With all the different types of sausage out there, you might be wondering if there is one out there your cat might especially like. But, before you break out the knockwurst, maybe we should first figure out whether sausage is actually good for cats to eat?

In this article we’ll cover the following;

  • Cats and Sausage, What You Need to Know
  • Can Cats Eat Vienna Sausage?
  • Can Cats Eat Italian Sausage?
  • Can Cats Eat Uncooked Sausage?
  • Should Kittens Eat Sausage?
  • Healthy Alternatives to Sausage

Cats and Sausage, What You Need to Know

Everyone knows cats really love meat. After all, who hasn’t had a cat beg for a bit of turkey during Thanksgiving dinner?

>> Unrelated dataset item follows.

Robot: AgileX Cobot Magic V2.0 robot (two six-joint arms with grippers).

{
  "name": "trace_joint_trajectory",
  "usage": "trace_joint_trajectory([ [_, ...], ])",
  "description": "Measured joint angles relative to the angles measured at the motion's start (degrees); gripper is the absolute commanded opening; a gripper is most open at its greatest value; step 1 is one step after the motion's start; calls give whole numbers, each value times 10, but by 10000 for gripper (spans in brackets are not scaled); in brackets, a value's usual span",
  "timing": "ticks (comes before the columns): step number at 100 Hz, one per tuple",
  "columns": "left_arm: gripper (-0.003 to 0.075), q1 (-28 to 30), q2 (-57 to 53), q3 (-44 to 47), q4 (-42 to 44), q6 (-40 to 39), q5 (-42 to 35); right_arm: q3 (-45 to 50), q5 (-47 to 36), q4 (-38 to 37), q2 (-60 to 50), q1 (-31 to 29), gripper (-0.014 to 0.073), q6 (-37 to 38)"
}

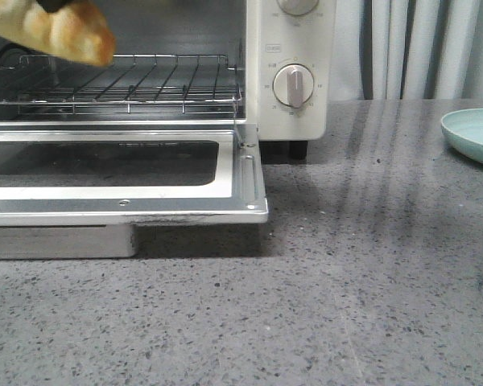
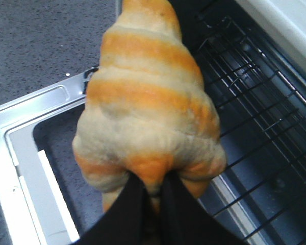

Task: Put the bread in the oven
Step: 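Carry the croissant into the oven and lower it onto the rack, then open the right gripper and withdraw it from the oven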

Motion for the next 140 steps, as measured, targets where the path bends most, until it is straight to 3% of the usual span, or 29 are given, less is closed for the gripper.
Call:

As obligate carnivores, meat is the only food cats really need to eat and they derive little to no nutrition from plants and vegetables.  But, is sausage a good form of meat for cats to eat, and would they like it?

In the video below, we’ll see an encounter between a cat and a frozen sausage:

As we saw in the video, cats can, and will, eat sausage. They main drawbacks to your cat eating sausage, as we discuss in more detail below, is that too much sausage eating can make your kitty fat and spicy sausage can give them an upset tummy.

Most importantly, raw sausage can be contaminated with bacteria, such as Salmonella. That is why sausage must be fully cooked, as the bacteria are destroyed from the heat of properly cooking the sausage.

Can Cats Eat Vienna Sausage?

So, do cats even like Vienna sausage? Let’s watch the following video and see.

Well, I guess they do. But, are Vienna sausages healthy for cats to eat?

One Vienna sausage link, by itself, has about 86 mg of sodium. By contrast, the daily recommended allowance of sodium for a nine pound cat is about 42 mg.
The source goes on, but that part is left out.